UPDATED 14:41 EDT / JULY 09 2012

Emulex Pays Broadcom $58 Million to Settle Core of Patent Lawsuit

The disagreement between Broadcom and competitor Emulex reached a major milestone over the weekend, when the latter agreed to pay $58 million in order to take the fibre channel patents listed in the suit off the table.

After it failed to push through with a hostile takeover of Emulex in 2009, Broadcom decided that its competitor violates several of its patents. In 2011 and one counter suit later, a judge found that Emulex’s BladeEngine2 and BladeEngine3 Ethernet controllers and Lancer chips do indeed infringe Broadcom’s IP and the case came to a standstill that lasted for three months.

Fast forward to March this year, the same court issued an order for Emulex to stop selling the said products in the U.S., but last week’s settlement loosens things up a bit for the networking vendor. The $58 million partially covers the XE201 Lancer processors, but at the same time doesn’t cover any of the Ethernet patents on the line. On top of that it also grants Broadcom protection from certain disputes related to the case, although that’s about everything that the two companies have disclosed so far.

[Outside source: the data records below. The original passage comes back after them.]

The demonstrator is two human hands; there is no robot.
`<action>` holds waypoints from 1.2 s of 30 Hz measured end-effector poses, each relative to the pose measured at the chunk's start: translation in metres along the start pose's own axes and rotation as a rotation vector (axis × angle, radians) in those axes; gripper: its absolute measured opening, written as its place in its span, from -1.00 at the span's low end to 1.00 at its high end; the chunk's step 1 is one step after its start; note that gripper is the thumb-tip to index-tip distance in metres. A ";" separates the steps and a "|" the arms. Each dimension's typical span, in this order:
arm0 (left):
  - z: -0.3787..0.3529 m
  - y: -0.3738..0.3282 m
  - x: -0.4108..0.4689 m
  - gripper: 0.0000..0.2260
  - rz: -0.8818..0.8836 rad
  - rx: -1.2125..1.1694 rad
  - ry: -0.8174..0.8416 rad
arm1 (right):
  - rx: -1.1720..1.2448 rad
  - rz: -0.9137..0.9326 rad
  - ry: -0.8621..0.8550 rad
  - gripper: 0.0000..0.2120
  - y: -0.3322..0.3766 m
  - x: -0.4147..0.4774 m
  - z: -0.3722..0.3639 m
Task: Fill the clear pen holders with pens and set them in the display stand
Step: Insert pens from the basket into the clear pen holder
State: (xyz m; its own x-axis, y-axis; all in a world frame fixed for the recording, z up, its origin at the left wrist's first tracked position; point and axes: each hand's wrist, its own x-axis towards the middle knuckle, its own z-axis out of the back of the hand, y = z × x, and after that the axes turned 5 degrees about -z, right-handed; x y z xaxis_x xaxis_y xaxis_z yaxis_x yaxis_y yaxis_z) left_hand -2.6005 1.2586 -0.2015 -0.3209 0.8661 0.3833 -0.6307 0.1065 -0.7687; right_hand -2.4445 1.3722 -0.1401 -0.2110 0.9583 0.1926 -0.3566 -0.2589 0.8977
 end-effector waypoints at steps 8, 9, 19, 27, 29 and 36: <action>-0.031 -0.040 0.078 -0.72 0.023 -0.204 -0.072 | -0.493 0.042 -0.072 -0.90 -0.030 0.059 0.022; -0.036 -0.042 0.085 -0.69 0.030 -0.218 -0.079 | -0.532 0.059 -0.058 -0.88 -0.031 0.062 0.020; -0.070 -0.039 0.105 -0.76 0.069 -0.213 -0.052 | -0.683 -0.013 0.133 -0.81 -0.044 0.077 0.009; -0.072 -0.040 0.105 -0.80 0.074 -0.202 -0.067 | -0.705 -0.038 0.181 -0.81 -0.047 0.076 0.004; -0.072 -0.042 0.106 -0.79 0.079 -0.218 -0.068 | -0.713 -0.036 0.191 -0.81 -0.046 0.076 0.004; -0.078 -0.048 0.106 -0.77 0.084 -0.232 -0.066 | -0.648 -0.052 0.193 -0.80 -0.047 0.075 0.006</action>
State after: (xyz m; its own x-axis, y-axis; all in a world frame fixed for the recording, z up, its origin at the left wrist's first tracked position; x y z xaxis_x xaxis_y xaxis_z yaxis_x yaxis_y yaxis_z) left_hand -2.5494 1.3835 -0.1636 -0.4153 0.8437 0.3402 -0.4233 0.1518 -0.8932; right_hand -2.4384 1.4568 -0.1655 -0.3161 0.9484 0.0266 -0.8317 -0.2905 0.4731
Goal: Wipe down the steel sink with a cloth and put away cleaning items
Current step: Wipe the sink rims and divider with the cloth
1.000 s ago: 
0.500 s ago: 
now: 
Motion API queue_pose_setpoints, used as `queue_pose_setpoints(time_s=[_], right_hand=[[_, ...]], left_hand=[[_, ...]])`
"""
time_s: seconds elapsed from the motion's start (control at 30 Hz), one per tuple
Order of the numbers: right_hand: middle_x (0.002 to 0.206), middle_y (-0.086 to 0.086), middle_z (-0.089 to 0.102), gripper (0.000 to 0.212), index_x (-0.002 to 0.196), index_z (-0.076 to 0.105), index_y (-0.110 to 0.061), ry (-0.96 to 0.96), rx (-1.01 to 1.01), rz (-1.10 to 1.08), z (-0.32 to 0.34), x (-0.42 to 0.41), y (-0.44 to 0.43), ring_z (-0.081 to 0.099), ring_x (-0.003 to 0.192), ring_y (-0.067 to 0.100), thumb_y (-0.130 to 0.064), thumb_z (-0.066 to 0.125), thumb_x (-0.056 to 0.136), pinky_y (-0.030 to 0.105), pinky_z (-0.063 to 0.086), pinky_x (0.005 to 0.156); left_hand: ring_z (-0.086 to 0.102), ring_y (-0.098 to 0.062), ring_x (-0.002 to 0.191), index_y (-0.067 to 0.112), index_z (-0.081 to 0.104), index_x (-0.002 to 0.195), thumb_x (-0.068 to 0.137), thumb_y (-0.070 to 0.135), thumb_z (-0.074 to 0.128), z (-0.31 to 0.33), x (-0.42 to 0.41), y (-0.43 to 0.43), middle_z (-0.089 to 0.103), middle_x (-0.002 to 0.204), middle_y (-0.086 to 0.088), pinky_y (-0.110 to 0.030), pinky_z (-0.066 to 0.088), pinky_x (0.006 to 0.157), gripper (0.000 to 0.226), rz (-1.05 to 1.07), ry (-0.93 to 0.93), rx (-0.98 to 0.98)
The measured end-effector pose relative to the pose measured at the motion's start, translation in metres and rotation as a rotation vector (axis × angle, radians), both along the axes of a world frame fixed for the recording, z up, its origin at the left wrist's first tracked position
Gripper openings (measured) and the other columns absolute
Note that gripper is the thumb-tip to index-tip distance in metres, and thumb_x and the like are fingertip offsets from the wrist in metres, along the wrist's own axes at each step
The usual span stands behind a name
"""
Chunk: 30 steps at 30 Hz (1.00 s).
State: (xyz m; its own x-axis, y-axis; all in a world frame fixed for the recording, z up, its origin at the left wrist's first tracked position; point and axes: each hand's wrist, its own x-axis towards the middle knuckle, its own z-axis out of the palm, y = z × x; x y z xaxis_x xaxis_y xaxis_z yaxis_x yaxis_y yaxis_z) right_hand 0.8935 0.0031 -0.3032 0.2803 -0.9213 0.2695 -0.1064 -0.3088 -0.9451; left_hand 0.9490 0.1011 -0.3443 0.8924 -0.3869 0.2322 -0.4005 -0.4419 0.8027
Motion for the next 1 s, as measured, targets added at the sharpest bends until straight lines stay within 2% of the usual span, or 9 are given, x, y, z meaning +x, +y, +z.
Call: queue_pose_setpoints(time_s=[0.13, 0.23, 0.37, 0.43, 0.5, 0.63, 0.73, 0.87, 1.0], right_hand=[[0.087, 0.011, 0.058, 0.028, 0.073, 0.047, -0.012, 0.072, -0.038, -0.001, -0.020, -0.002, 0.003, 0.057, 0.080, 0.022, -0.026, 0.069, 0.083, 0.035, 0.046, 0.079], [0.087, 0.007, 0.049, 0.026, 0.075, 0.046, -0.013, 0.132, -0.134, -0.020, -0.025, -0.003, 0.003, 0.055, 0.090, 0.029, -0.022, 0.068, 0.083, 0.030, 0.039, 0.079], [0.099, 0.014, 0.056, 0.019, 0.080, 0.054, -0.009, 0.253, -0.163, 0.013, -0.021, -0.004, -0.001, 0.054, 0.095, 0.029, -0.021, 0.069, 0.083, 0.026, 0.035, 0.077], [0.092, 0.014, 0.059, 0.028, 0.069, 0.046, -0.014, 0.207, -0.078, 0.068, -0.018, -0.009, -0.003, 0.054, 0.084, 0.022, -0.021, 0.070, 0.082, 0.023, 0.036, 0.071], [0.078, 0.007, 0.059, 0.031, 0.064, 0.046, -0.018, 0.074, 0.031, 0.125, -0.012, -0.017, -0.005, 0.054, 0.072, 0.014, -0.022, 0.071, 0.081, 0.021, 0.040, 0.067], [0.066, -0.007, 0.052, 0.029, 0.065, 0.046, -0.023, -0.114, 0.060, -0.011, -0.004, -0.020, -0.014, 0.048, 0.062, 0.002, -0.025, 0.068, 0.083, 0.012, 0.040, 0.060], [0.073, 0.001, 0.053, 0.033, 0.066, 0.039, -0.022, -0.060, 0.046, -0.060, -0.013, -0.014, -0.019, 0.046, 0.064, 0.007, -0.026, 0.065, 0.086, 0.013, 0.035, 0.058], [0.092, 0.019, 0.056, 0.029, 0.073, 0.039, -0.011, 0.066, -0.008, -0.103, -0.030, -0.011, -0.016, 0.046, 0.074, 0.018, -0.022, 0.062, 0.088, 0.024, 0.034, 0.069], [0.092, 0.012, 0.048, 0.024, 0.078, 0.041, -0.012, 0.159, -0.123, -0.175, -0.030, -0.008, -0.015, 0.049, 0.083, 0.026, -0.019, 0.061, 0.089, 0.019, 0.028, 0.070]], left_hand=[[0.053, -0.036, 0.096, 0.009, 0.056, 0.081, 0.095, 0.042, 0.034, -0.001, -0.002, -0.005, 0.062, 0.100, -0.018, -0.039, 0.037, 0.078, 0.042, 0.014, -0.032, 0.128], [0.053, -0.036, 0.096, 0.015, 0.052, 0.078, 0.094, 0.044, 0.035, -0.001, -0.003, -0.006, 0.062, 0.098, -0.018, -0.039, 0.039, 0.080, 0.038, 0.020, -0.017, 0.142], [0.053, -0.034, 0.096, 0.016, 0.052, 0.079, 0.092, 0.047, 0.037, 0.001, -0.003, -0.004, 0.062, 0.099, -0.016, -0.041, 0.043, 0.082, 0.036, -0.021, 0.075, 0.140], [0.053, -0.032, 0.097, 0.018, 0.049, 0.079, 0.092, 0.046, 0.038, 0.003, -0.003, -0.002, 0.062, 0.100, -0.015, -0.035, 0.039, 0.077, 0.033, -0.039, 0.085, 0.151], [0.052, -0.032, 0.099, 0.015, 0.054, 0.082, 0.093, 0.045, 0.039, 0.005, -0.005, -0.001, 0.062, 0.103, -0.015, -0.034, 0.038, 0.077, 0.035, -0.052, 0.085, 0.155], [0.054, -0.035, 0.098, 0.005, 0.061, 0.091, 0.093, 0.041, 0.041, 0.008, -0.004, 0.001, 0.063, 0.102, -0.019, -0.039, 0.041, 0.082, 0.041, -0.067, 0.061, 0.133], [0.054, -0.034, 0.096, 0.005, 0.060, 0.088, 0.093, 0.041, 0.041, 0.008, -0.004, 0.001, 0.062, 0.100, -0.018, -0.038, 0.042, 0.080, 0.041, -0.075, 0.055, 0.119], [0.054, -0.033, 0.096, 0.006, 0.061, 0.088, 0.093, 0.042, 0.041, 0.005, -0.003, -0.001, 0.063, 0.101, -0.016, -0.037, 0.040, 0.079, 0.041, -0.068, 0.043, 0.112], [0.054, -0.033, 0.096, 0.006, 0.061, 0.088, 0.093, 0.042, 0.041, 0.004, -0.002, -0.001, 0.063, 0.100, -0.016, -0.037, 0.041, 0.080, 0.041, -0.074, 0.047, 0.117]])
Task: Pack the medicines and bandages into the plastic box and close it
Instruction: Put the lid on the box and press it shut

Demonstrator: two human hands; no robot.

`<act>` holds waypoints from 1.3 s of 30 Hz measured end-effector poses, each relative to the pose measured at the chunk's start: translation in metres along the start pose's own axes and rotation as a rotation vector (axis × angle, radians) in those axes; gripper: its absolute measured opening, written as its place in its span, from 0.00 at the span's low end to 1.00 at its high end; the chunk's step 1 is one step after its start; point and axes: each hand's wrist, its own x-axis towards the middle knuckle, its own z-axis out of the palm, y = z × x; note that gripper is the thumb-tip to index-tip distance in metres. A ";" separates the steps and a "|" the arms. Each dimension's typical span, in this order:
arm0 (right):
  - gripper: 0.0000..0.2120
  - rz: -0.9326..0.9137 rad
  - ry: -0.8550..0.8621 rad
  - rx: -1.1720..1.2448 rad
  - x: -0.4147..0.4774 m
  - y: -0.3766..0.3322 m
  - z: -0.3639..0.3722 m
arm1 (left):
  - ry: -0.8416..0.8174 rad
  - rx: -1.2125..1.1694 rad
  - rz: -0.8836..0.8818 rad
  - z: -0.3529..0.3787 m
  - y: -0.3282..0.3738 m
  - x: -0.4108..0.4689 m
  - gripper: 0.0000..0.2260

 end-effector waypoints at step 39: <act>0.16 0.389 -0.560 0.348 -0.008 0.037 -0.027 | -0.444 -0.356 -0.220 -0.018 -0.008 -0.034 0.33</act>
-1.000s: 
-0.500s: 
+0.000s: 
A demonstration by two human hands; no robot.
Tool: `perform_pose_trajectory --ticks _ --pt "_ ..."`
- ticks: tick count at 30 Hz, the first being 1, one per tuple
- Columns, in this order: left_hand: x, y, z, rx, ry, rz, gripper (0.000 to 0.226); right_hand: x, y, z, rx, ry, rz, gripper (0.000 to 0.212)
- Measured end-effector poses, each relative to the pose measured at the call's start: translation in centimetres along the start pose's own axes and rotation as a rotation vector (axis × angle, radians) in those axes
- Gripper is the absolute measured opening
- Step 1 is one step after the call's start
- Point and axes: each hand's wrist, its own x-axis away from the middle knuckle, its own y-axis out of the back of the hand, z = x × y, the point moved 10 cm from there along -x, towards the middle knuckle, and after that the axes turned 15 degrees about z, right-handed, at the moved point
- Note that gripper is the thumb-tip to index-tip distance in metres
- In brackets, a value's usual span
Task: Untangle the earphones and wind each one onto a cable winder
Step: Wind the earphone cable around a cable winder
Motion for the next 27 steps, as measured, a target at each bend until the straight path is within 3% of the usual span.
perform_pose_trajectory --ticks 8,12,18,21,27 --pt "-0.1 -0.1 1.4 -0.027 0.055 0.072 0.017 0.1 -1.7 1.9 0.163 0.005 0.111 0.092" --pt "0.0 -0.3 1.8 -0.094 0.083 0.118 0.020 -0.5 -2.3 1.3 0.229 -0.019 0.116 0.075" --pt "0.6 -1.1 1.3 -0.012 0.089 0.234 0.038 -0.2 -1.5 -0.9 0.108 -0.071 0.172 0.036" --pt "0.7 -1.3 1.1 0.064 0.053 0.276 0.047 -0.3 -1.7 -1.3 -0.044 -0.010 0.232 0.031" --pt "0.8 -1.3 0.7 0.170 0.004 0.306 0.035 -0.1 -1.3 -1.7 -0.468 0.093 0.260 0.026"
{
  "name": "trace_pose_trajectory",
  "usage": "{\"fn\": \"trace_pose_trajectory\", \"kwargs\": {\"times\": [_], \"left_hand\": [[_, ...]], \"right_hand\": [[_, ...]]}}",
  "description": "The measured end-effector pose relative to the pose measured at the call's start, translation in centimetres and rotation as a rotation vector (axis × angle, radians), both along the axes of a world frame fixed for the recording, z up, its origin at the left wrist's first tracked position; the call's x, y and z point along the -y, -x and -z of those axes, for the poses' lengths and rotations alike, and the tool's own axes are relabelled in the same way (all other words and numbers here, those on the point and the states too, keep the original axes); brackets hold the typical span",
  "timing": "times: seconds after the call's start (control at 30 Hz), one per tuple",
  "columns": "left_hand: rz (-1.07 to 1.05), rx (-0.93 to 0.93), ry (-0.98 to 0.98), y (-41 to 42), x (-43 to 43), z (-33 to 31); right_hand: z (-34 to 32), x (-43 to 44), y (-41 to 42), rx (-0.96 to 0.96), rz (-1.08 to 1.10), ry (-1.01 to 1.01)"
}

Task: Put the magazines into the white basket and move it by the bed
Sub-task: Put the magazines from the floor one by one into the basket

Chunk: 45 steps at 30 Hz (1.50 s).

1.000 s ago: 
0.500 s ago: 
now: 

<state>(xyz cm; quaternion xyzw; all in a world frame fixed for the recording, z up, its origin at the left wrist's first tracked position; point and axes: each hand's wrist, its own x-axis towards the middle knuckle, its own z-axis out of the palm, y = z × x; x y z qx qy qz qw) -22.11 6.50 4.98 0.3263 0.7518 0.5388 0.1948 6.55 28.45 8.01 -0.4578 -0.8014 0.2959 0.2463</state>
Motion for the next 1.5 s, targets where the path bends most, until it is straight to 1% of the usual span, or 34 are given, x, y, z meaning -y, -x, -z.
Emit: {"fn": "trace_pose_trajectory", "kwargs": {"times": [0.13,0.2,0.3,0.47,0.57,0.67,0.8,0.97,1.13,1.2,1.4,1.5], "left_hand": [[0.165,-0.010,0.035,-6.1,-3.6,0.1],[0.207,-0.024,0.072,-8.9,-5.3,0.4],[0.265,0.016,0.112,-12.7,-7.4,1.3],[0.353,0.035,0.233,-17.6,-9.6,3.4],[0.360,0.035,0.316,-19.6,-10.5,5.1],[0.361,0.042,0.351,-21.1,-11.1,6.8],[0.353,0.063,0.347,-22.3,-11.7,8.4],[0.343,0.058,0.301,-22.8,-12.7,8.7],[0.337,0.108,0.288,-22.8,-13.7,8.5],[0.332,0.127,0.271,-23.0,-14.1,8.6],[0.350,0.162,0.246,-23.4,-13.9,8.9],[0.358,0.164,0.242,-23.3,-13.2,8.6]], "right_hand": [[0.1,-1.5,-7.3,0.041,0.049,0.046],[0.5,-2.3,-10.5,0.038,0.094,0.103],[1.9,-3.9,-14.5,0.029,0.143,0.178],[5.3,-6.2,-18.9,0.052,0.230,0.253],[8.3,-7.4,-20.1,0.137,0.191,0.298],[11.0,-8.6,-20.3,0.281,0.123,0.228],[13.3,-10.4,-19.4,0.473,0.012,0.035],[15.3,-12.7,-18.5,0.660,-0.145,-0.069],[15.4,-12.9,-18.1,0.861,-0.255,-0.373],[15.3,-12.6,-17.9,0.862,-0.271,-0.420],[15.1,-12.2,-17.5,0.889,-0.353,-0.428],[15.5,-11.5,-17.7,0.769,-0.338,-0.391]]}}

“The agreement doesn’t cover Emulex’s ethernet products,” spokeswoman Katherine Lane said in the Wall Street Journal.  The ethernet business represented about 20% of Emulex’s revenue in its last publicly reported quarter.

Broadcom shares, up 15% this year through Thursday’s close, were flat at $33.69 in late trading. Emulex, up 5.5% over the same period, slipped 4 cents to $7.20 after hours.”

Emulex certainly took a hit this week, but it’s good news for Broadcom. Shortly before the news emerged we’ve learned that the latter invested $26.5 million in extending its patent licensing agreement with MIPS, and the $58 million it was just awarded is more than enough to cover that.